Thursday, February 17, 2011

Project A-Z: Dreams

(One Day I cut an alphabetical swatch through my DVD collection for shits and giggles. Picking the first film that inspired me to write in alphabetical order. This is the result.)



You see a lot of euphemisms thrown around reviews of Akira Kurosawa’s Dreams. Words like “stately” “deliberate” and “deeply personal.” All the phrases desperately trying to dance around what the writer really thinks. So let’s get this out of the way, Dreams isn’t just deliberate, it is occasionally as slow as molasses in January. Dreams is a film that requires patience There are no two ways about it. But it is also a film, which rewards patience. Both for the insights it gives into the artist who created and it and as a work of art in and of itself.

It is fascinating if only for the rare occasion of seeing a director usually so preoccupied making films about others finally turning the camera on himself. When Fellini made Roma no one was particularly surprised. But Kurosawa had always been such an unselfconscious filmmaker. Nevertheless the artist reflected in Dreams is surely the same as one who made Kurosawa’s films. All the preoccupations are there, his countries past and uncertain future. His awe at mankind’s boundless capacity for good and sorrow for the equally boundless capacity for evil. His praise for the individual. His love of community and fear of the mob. All are reflected in the eight vignettes he puts together.

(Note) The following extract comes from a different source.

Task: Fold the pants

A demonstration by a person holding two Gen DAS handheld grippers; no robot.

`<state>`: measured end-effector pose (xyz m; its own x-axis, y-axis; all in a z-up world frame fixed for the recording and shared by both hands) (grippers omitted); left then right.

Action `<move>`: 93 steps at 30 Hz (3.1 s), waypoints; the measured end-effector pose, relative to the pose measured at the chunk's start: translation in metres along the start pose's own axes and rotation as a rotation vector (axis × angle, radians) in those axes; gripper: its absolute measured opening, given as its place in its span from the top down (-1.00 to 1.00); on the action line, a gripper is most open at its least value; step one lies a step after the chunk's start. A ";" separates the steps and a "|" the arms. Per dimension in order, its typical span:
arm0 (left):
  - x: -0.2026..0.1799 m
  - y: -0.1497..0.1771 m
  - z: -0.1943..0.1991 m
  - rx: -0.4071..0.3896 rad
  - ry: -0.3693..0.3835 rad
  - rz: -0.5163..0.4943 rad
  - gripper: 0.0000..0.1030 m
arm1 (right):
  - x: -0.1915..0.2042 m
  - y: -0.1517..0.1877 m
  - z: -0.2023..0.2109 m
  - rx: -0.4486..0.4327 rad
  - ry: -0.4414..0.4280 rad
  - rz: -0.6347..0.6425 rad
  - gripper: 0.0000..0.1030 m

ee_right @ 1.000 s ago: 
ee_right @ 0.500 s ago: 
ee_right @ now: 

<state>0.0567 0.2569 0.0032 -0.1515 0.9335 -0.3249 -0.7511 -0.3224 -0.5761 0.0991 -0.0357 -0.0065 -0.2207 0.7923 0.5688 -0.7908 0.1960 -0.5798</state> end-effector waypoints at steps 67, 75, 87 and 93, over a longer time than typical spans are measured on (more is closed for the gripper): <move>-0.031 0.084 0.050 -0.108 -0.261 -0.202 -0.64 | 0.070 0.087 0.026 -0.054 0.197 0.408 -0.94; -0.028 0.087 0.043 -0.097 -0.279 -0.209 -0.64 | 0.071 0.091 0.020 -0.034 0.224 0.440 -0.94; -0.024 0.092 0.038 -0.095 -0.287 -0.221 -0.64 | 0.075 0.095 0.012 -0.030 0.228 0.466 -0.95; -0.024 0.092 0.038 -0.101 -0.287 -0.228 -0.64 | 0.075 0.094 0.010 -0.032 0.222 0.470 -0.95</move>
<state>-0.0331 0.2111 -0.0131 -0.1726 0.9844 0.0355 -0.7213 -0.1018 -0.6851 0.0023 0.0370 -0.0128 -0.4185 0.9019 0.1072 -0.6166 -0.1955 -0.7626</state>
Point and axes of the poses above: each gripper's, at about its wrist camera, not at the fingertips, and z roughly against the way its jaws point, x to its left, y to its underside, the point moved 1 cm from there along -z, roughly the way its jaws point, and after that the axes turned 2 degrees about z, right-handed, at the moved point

“Your mileage will vary” may as well be the tagline for the film. Personally I have a great deal of affection for "Sunshine Through The Rain" and "The Peach Orchard", both of which view Japanese folklore through the matter of fact eyes of a child in a way that reminds me of nothing so much as the films of Guillermo Del Toro. "Crows", which features Martin Scorsese as a Van Gogh is another winner for me (I love the way he delivers the line, “The sun compels me to paint!”) Lovely choreographed to Chopin’s “Raindrops” it features a Kurosawa Stand in (wearing his trademark slouch hat) wandering through Van Gogh’s canvases courtesy of ILM (back when that last phrase inspired anticipation rather then fear).





"The Tunnel", "Mount Fuji In Red", and "The Weeping Demon" all contain some of the most potent imagery of Kurosawa’s career. With images from each that are literally unforgettable. The vast column of the dead marching from the gaping tunnel, the titular spectacle in "Red", and the long montage of the great mass of men writhing in agony, arguably the central motif of the latter period of Kurosawa’s career, that concludes "Demon". But all three are too uneven and at the end too stagy to work on their own as shorts.

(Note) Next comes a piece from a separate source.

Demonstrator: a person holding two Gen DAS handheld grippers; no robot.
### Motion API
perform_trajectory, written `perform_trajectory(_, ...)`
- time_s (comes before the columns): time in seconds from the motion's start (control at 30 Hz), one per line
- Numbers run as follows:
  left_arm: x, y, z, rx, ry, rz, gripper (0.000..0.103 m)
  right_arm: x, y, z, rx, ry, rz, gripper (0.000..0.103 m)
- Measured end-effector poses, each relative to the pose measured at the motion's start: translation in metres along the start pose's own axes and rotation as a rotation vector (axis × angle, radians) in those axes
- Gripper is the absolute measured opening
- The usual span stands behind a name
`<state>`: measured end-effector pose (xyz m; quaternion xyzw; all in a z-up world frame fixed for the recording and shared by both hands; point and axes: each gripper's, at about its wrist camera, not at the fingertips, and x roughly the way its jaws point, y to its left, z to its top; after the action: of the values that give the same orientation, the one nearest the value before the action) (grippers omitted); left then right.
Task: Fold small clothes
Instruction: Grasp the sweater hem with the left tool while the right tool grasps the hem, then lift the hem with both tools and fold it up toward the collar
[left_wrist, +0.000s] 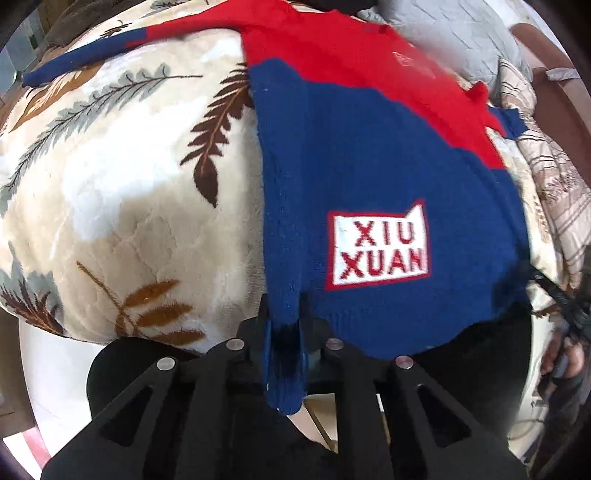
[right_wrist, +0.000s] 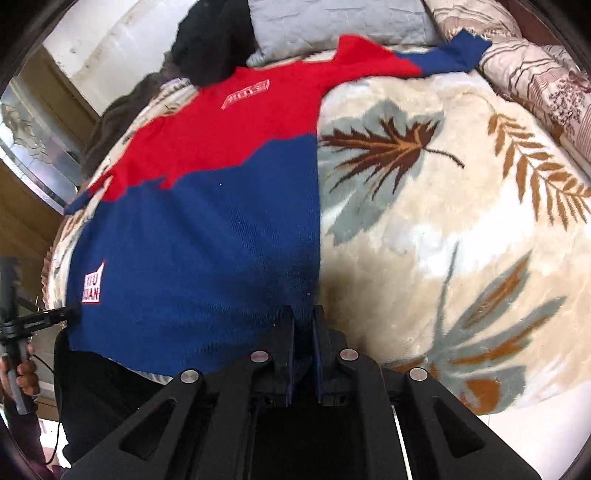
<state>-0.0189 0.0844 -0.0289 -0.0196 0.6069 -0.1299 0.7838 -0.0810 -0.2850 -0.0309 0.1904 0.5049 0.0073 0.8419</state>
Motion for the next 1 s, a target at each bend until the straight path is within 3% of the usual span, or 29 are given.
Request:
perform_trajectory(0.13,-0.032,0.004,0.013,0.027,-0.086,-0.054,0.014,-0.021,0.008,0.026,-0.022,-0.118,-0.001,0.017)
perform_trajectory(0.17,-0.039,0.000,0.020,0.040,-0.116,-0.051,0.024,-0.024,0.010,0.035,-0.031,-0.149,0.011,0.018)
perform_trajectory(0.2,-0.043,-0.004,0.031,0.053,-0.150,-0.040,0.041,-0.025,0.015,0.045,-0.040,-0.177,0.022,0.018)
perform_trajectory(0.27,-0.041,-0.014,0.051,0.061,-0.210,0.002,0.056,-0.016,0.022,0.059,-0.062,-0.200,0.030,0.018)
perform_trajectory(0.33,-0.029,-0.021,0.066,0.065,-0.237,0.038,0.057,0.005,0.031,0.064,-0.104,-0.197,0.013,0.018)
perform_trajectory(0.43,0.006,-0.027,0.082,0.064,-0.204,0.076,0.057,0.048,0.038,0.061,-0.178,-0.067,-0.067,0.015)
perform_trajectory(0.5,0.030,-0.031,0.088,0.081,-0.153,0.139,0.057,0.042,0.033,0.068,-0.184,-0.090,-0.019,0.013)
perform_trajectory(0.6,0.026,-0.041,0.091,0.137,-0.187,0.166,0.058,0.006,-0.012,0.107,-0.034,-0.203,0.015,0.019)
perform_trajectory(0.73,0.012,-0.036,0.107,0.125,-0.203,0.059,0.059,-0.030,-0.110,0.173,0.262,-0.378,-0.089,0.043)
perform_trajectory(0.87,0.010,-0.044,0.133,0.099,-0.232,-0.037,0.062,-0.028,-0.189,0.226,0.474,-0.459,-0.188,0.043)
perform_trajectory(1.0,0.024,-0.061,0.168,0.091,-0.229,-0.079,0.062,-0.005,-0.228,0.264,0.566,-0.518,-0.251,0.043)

Only "The Blizzard", really falls short for me. As I chastised others for mincing words in the opening paragraph perhaps I should clarify that by “falls short” I of course mean “Is nigh unwatchable.” An interminably paced vignette that doesn’t go anywhere or mean anything, "The Blizzard" is the one time where Dreams actually feels as pointless as a coworker trying to tell you all about the really odd dream he had last night. Trust me dear readers “The Blizzard” is what the skip scene button on DVD’s were invented for. It’s a handy place to take a smoke break if you happen to catch the film at a revival. But aside from that there’s not much to recommend it.

The film concludes with "Village Of The Watermills". Which is a microcosm for the film as a whole in a lot of ways. It’s slow and a bit preachy. But it’s also quite beautiful, and I can’t help but find it’s gentle affirmation of the human spirit to be very moving. The fact is I feel better after watching the closing moments of Dreams. There are those who accuse its ending of being a lecture. I say let it be, as a filmmaker who has given so much the very least I owe Kurosawa is a few minutes of polite attention to let him have his say.

4 comments:

StuartOhQueue said...

I love that you included the Scorsese Van Gogh. I really need to watch this again as the first time I saw it I had yet to become a Kurosawa fan/I hadn't been exposed to his samurai pictures.

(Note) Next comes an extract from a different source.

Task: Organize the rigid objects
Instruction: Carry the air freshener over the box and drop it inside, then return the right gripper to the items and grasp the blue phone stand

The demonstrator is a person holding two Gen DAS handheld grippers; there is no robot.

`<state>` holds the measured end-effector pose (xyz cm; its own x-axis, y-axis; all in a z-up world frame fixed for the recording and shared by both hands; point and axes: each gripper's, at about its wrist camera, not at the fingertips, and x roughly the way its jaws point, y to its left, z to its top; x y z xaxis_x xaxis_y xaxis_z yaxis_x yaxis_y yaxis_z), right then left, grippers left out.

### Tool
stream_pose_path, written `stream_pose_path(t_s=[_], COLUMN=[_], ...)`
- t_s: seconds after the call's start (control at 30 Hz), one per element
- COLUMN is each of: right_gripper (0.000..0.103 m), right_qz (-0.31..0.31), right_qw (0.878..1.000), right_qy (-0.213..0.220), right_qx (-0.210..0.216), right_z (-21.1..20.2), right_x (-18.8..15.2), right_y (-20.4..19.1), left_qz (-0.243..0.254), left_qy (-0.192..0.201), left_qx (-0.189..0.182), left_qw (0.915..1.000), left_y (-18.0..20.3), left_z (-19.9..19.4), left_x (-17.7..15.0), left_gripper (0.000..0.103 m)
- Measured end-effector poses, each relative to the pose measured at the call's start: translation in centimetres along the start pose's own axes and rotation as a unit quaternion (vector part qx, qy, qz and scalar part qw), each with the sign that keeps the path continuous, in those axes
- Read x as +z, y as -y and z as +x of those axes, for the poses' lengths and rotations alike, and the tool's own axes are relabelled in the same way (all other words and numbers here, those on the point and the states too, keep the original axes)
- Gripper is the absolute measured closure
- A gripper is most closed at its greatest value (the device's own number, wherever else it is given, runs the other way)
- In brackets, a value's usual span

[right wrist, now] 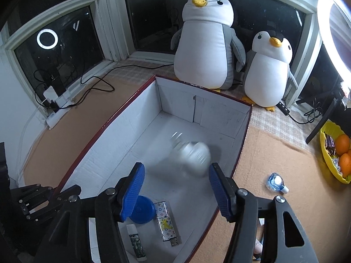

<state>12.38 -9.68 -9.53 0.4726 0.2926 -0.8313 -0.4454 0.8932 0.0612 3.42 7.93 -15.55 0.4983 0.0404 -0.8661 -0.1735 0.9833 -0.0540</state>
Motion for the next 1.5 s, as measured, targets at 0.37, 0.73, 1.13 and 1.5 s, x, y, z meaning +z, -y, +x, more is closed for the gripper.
stream_pose_path(t_s=[0.37, 0.73, 1.13, 1.5], right_gripper=[0.045, 0.045, 0.045, 0.045], right_qz=[0.045, 0.098, 0.158, 0.191], right_qw=[0.999, 0.994, 0.985, 0.978], right_qy=[0.020, 0.046, 0.019, -0.001], right_qx=[-0.002, -0.024, -0.070, -0.079], right_z=[-2.3, -5.5, -7.1, -7.2], right_x=[-0.9, -3.6, -7.9, -10.5], right_y=[3.2, 8.4, 13.3, 14.6], left_qz=[0.003, 0.019, 0.026, 0.031], left_qy=[0.002, 0.014, 0.005, -0.005], left_qx=[-0.002, -0.005, -0.020, -0.034], left_qw=[1.0000, 0.9997, 0.9994, 0.9990], left_y=[0.1, 0.6, 0.3, 0.2], left_z=[-0.1, -0.8, -0.2, 0.0], left_x=[0.2, 1.1, 1.5, 1.7], left_gripper=[0.097, 0.097, 0.097, 0.097])
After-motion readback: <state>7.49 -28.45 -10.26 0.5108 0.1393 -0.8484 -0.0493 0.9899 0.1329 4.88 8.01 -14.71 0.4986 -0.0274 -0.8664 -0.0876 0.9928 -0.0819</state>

Have you seen "The Bad Sleep Well"?
http://www.undy-a-hundy.com/?p=1566

Bryce Wilson said...

It's a great scene!

I have seen Bad Sleep Well and think very highly of it. That was a great write up. Thanks for sharing it.

Daniel Silberberg said...

You didn't like the blizzard? Its hypnotic relentlessness kind of appealed to me. But it's definitely Sunshine Through the Rain that makes this one of my favorite movies ever.

Bryce Wilson said...

Well as a formalist exercise, I can see how someone would like it. But it didn't movie me.

Could definitely just be my own personal failings though lol.